United States District Court, N.D. Indiana, Hammond Division
Feb 9, 2005
Case No. 2:02 CV 496 PPS (N.D. Ind. Feb. 9, 2005)

Opinion

Case No. 2:02 CV 496 PPS.

February 9, 2005


ORDER


Before the Court is Third Party Defendant Rexam Beverage Can Company's Motion for Summary Judgment as to the Third Party Complaint of Indiana Harbor Belt Railroad Company ("IHB"). Because Rexam has not demonstrated that Indiana Harbor consented to the delegation of Rexam's duty to indemnify them, and thus did not discharge Rexam's duty, that motion is denied.

I. BACKGROUND

On September 3, 1999, Plaintiff Ann Weaver fell and was injured as she attempted to climb down from a boxcar. At the time of the accident, the boxcar was inside a facility known as International Paper in Hammond, Indiana. Weaver alleges that IHB, who operated a railroad on the property, was negligent and at fault for causing her injuries, and she filed suit against IHB.

IHB answered Weaver's Complaint and filed a Third Party Complaint against Rexam and S.L. Hammond.
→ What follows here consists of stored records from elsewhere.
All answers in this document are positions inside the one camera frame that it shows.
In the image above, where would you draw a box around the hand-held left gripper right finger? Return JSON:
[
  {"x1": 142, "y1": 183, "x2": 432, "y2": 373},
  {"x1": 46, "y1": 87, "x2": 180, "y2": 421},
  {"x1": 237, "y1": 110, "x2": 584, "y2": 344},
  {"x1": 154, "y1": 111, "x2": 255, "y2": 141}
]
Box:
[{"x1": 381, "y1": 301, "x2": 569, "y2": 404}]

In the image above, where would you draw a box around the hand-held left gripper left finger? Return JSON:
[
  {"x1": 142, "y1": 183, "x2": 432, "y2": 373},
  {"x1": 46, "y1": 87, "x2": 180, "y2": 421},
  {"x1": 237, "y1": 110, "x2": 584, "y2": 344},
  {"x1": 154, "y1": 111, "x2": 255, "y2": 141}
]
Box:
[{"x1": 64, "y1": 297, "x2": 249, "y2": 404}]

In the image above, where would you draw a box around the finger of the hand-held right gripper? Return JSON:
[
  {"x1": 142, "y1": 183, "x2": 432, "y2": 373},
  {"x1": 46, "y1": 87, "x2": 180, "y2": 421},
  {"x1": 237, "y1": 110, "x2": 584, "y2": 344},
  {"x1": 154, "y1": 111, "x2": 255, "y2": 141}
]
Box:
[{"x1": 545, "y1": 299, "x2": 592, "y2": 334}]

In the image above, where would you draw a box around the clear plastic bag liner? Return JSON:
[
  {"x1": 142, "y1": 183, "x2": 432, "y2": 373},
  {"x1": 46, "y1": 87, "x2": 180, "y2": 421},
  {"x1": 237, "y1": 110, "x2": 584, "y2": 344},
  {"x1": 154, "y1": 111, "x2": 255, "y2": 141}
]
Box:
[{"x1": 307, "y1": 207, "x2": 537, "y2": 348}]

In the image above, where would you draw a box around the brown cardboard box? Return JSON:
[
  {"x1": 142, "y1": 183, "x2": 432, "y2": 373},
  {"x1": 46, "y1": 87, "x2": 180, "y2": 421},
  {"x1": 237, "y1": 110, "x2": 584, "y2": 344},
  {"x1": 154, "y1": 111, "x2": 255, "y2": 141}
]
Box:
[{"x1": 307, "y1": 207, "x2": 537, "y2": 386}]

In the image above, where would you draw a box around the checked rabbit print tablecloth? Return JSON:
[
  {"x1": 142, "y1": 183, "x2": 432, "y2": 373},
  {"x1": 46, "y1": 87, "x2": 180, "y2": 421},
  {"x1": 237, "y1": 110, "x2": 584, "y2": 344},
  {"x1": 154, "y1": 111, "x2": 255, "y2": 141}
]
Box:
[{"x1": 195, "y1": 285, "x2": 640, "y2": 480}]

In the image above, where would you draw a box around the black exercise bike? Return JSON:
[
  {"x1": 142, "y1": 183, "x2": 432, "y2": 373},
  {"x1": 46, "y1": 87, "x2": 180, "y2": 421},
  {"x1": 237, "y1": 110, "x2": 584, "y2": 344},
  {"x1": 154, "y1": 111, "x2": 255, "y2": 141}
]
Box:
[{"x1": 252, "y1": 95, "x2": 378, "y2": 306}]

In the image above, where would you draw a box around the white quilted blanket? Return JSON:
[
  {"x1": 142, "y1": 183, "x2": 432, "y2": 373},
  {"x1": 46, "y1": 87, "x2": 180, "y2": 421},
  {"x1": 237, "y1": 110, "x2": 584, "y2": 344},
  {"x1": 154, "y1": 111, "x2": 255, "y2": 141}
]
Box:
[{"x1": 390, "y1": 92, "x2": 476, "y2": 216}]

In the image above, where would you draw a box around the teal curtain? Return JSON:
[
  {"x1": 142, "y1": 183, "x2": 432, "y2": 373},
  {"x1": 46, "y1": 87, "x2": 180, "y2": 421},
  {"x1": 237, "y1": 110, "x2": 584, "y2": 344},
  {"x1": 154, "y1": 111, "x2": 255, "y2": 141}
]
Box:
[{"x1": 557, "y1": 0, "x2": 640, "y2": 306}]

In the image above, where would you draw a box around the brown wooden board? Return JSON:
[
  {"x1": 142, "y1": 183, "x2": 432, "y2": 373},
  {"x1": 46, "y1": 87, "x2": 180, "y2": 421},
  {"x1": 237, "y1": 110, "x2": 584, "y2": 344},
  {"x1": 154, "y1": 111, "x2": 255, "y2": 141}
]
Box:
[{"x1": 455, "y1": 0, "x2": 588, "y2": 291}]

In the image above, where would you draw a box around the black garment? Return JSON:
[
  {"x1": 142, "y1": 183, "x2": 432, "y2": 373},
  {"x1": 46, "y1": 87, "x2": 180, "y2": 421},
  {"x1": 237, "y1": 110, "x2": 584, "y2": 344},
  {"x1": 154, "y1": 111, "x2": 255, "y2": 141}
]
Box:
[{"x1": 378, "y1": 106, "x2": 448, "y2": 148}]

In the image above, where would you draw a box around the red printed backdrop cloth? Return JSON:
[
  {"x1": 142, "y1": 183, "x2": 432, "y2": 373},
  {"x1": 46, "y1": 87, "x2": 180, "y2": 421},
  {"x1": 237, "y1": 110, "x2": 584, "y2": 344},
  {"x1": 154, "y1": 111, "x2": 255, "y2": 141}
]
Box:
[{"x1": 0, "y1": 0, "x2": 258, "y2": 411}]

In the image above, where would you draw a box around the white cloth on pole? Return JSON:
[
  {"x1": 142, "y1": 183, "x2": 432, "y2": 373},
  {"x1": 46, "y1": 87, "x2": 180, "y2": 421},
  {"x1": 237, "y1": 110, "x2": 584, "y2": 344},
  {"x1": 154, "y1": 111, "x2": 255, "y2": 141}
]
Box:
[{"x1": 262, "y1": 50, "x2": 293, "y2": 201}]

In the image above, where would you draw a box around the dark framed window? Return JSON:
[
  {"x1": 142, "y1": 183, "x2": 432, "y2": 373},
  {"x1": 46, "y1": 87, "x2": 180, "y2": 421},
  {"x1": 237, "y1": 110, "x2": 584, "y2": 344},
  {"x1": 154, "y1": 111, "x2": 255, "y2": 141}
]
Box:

IHB alleges that there was a Private Sidetrack Agreement, dated November 1, 1986, covering the use, maintenance, and operation of the track and loading area where Plaintiff alleges she was injured. IHB claims that that Agreement requires Rexam to indemnify IHB under certain circumstances, and that Weaver's accident is just such a circumstance. Rexam countered this Third Party Complaint with the present motion for summary judgment. Rexam claims that they entered into a Purchase and Sale Agreement with S.L. Hammond before the accident and that their duty to indemnify IHB was delegated to S.L. Hammond through that sale. Even assuming that there was a delegation, Rexam's dismissal would not be proper here.

Both parties refer to the transfer of the duty to indemnify as an assignment, but we think it is clearer to call it a delegation. Parties assign rights, but delegate duties, and different law applies to each situation. See, e.g., Brown v. Indiana Nat. Bank, 476 N.E.2d 888, 895 n. 4 (Ind.Ct.App. 1985).

II. DISCUSSION

A. Summary Judgment Standard

Summary judgment is proper where the "pleadings, depositions, answers to interrogatories and admissions on file, together with the affidavits, if any, show that there is no genuine issue as to any material fact and that the moving party is entitled to a judgment as a matter of law." Fed.R.Civ.P. 56(c). See also Celotex Corp. v. Catrett, 477 U.S. 317, 322 (1986); Williams v. Waste Mgmt. of Illinois, 361 F.3d 1021, 1028 (7th Cir. 2004). The Court construes all facts and draws all reasonable inferences in the light most favorable to the nonmoving party. Butera v. Cottey, 285 F.3d 601, 605 (7th Cir. 2002).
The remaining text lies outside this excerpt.